Jeremy Slavitz, director of education, says the story of what the museum was trying to tell was harder to discern to the casual visitor and more tailored to aficionados.
“This project gave us the opportunity to take a fresh look at our story,” says Slavitz. “Our museum, like many, grows by accretion … as more and more things were added, the elements of our core storyline were diluted.”
The museum currently has more than 5,000 historical objects. To help out, the museum hired Stephanie Muscat, CEO and founder of Artes Scribendi, a company based in Ipswich, Mass., that specializes in renovating and creating exhibits as well as restoring historic collections.

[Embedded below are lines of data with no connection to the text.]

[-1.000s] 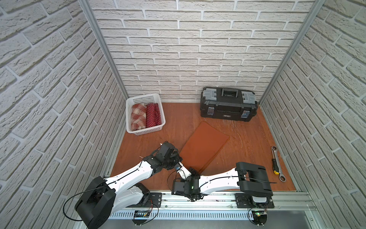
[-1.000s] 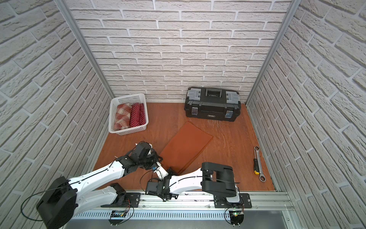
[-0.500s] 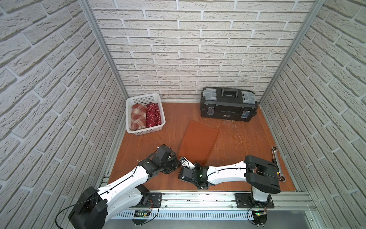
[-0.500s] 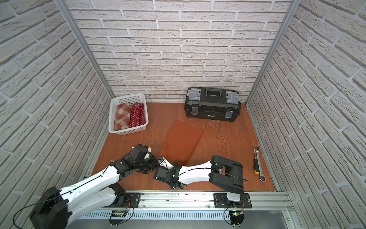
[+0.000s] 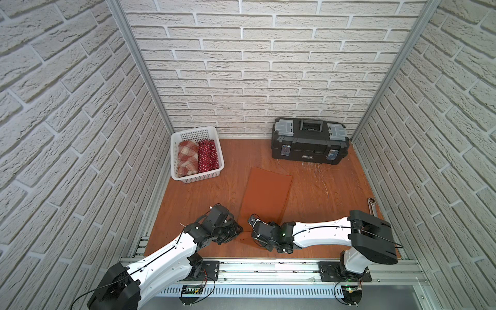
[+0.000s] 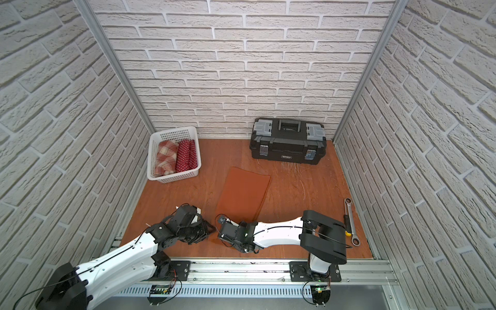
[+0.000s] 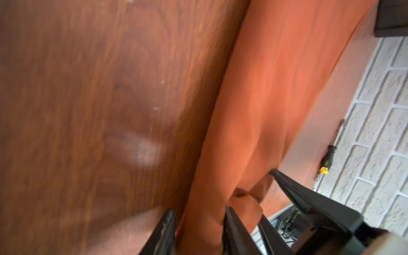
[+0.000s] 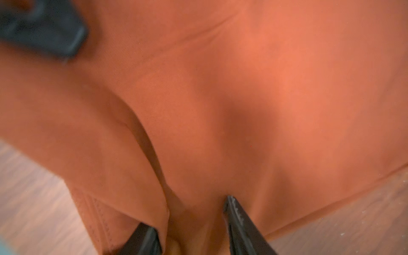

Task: Roll up the skirts
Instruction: Roll the skirt at the center of the board.

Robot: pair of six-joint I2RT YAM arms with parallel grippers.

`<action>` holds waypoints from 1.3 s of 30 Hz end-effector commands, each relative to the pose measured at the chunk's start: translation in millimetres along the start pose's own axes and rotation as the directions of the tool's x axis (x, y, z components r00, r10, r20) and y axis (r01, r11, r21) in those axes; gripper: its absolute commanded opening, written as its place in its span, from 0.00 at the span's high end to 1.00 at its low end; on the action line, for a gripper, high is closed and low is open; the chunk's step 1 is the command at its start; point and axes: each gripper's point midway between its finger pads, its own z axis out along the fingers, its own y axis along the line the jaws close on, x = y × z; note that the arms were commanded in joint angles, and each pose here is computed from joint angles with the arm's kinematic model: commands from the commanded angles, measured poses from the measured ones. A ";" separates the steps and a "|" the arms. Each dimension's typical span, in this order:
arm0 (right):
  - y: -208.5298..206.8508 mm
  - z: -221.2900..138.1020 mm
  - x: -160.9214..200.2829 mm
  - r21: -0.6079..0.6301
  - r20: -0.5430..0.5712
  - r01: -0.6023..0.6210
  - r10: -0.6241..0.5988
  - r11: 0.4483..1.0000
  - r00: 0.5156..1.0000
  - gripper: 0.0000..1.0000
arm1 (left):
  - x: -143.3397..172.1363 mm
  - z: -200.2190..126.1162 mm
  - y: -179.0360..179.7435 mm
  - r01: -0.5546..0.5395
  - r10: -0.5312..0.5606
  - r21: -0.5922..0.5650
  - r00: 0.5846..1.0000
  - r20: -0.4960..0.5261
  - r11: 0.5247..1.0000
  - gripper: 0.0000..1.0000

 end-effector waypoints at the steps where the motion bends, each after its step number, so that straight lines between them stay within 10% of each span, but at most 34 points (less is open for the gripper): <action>1: 23.8 -15.2 28.6 -0.161 -0.071 0.065 -0.077 0.985 0.995 0.46 | -5.7 3.2 1.8 -0.024 0.024 -0.001 0.999 0.029 1.000 0.54; 8: 25.0 -14.3 26.4 -0.167 -0.041 0.096 -0.105 0.981 0.994 0.42 | -7.0 12.9 -12.5 -0.046 0.044 0.067 0.998 0.042 0.997 0.45; 20: 7.6 3.5 28.0 -0.085 -0.055 0.028 -0.033 0.996 0.998 0.44 | 54.3 4.1 48.1 -0.032 0.017 -0.130 0.994 -0.109 0.991 0.46; 29: 11.1 4.9 22.2 -0.098 -0.049 0.033 -0.038 0.995 0.998 0.45 | 26.7 18.9 19.0 -0.052 0.053 -0.020 0.998 0.029 0.998 0.49; 39: -6.1 -13.8 31.2 -0.054 -0.033 0.048 -0.050 0.997 0.998 0.41 | 15.1 13.7 -5.1 -0.165 0.168 -0.097 0.986 0.015 0.981 0.96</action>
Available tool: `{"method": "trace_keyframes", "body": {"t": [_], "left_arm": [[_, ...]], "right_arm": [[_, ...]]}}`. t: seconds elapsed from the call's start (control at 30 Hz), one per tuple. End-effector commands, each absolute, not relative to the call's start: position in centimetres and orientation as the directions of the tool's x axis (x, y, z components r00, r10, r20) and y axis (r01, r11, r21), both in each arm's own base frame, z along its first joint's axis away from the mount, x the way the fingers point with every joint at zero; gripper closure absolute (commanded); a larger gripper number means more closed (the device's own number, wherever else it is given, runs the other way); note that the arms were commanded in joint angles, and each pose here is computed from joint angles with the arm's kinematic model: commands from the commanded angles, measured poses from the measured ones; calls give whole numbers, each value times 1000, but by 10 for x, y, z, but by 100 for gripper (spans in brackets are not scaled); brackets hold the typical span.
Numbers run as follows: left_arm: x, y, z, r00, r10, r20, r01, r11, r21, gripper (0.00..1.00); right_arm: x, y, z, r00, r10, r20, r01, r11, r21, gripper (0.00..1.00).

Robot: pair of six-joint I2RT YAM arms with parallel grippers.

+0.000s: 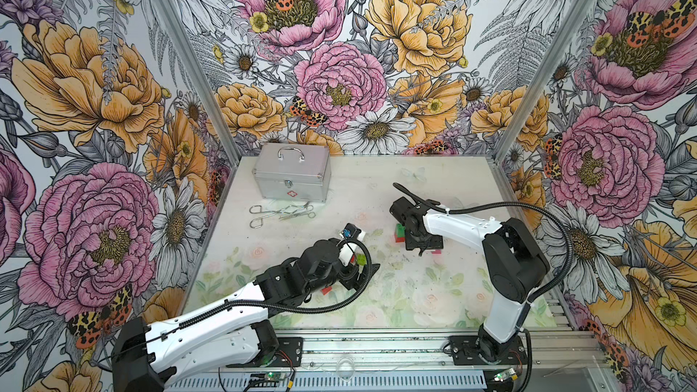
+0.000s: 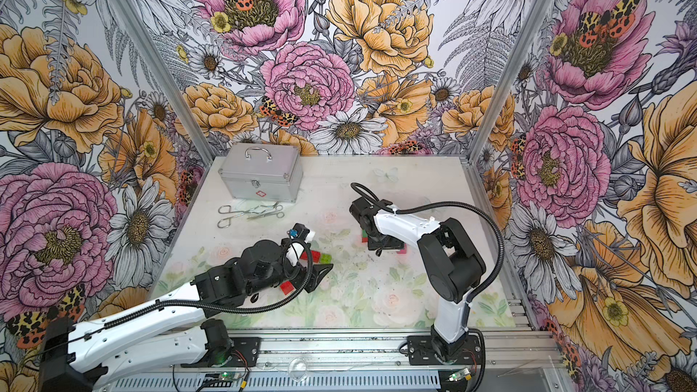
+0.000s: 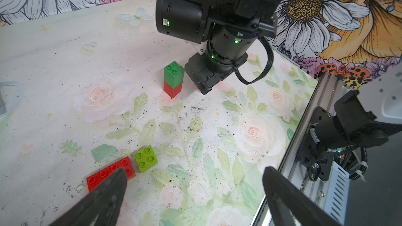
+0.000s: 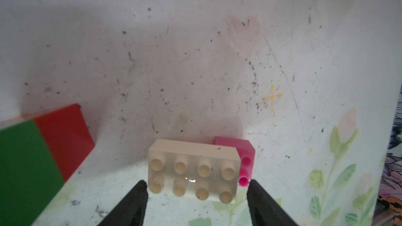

Muscat and Slavitz worked together to create a new look that would effectively tell the story, but retain the elements of what was important to the original museum.
“It is really about the heroic tale of men and women who risked their lives to save others,” says Muscat. “It was very important to revolve around that.”
Slavitz began as curator for the museum in 2001 and found working with Muscat to be rewarding because of her enthusiasm and her willingness to learn about the topic. Muscat and her company also cleaned and restored 1,500 of the museum’s photos and digitalized a majority of them.
“We could civilly disagree and hammer out details,” says Slavitz. “One of the best parts about the project is what people will never see — the process.”
Slavitz says he wanted the museum to maintain the same feel it had before, with a more narrative-based presentation that makes clear lifesaving is still very much a part of the present.
“Before, lifesaving was conveyed as a snapshot in one period of time,” says Slavitz. “We have done a much better job at giving people the story that this is much bigger than that, that it still goes on today.”
The biggest change will be the broader focus on the impact of shipwrecks on Nantucket and elsewhere during the early days of America when maritime travel was at its height. One exhibit discusses the 45,000-ton Olympic, the sister ship of the Titanic, striking and sinking the Nantucket Shoals Lightship LV-117 May 16, 1934. Visitors are greeted with a huge blowup display of the front page of the Boston Traveler announcing the horrendous news. Seven of the 11 crewmen on the lighthouse died that day.
“There was an intense amount of learning that I had to do,” says Muscat. “I felt like I had taken a college course on Nantucket shipwrecks, and I feel very enriched. I learned a lot I never knew.”
Grimmer says because many of these tales can be troubling for children, they have Marshall, a Newfoundland dog, to be their guide to the museum. A real part of history, Marshall was the 17th member of a crew rescued by the island’s Surfside Life-Saving Station in 1877. His likeness appears throughout the exhibits to tell a secondary and lighter storyline compared to the more sobering historically accurate depictions.
“We wanted to find a way children could engage with the story without being scared,” says Grimmer. “We just love Marshall, though we don’t know much about him. He tells children a truncated version of how lifesavers go about their business.”
Children also have the opportunity to interact with the exhibits by learning how to tie sailor’s knots and by learning first-hand how lifesavers of old used a “breaches buoy,” a life ring with shorts attached that passengers in distress could climb into. Also, a children’s book titled “Marshall: A Nantucket Sea Rescue,” by Whitney Stewart that comes with a plush Marshall is available at the gift shop for $6.50.
Grimmer says they have raised $1.2 million so far to cover the costs of the project in private donations, and the museum’s board of trustees is actively working to cover the rest of the costs.
“For me, the cool thing is children can come in and see something extraordinary their grandparents did, and they can make that connection,” says Slavitz. “These are people we know, and that makes history come alive.”